As health care professionals we are mainly concerned about the content and phrasing of our report. But even the best medical report needs a good framing. This is where “design” and structure of a report come into play. Here are my 6 tips that will make your report shine:

1) „Design“ your report.

Steve Jobs once said:

“The design is not just what it looks like and feels like. The design is how it works”

This holds true also for a written medical report. Aside from the fact that it brands your institution, clinic or you as a person a good design also helps the reader to quickly extract the relevant information.

In a world where time is extremely valuable we often browse more than we read. So use graphic elements such as lines, arrows or boxes and color to make clear what belongs to what and highlight the relevant information. It is equally important to use a font that is readable, so don’t pick anything fancy and playful such as the following:

Bad reporting fonts
Example of fonts, which are difficult to read and should be avoided.

Stick to fonts such as: Helvetica, Georgia, Verdana or Cambria. These fonts are among the easiest to read and also symbolize trust and authority.

Good reporting fonts
Example of fonts, which are easy to read and symbolize “authority”.

Obviously there is more to design than fonts, graphic elements and a logo. So depending on your budget and goals it might even pay off to consult a professional design expert.

2) Patient info: Highlight what is important:

Put yourself into the position of a physician who reads your report. What does he need to know first - aside from the patient name and date-of birth? The hospital administration number or the name of the referring physician? Or is it the quality of the study?

None of these: clearly it is the type of study (i.e. “Ultrasound of the Abdomen”) and the date of the exam!

Unfortunately these valuable pieces of information are often hidden somewhere in the report. Obviously you want to know “what report you are confronted” with. It also makes a big difference if the report is 1 day, a week or 5 years old; Especially, if patients come to your office with a huge portfolio of medical reports and you have to sort them along a timeline.
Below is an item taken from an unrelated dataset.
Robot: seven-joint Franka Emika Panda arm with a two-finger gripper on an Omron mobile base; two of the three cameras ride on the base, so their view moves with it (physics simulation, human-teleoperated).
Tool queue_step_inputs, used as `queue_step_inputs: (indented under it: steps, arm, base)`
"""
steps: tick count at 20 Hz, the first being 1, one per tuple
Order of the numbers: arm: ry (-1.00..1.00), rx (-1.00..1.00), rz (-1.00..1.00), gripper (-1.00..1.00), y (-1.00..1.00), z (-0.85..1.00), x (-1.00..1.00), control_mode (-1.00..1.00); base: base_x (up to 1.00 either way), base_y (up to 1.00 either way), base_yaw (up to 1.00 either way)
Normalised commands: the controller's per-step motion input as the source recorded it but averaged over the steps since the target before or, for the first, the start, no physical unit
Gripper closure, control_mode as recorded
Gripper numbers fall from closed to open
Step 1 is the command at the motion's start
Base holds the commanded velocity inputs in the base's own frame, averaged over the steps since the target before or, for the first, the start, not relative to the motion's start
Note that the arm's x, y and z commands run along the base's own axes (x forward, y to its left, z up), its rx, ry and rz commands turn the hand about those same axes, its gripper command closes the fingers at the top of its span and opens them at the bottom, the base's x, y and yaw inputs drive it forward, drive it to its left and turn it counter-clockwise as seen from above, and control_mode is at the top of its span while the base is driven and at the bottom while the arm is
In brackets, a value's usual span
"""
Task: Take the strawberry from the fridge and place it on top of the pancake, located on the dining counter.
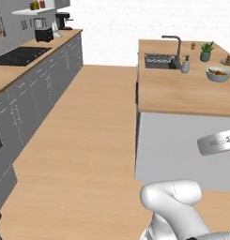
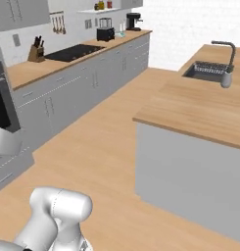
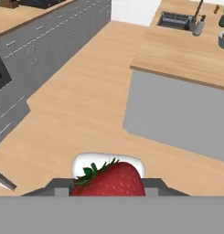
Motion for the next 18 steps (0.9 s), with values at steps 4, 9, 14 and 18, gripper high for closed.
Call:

So here is my suggestion: Highlight the following 1) type of exam, 2) name, date of the patient 3) date of birth, and 4) the date of the exam on your report. Everything else such as administration numbers, time of referral, referring physician, social security number, the phase of the moon or anything else can be included in a less prominent section of the report.

3) Write a conclusion

Many physicians (including myself) often read the report from the bottom to the top, starting with the conclusion. We need to first get an overview before we dig into the details. Unfortunately many reports do not include a conclusion or do not provide the information I am looking for. Here is my suggestion: Provide a clear conclusion section at the end of the report, which stands out. State the most relevant findings and its interpretation there. Here is an example:

Conclusion example
Example of a conclusion, which provides an interpretation of the findings and a recommendation for further evaluation.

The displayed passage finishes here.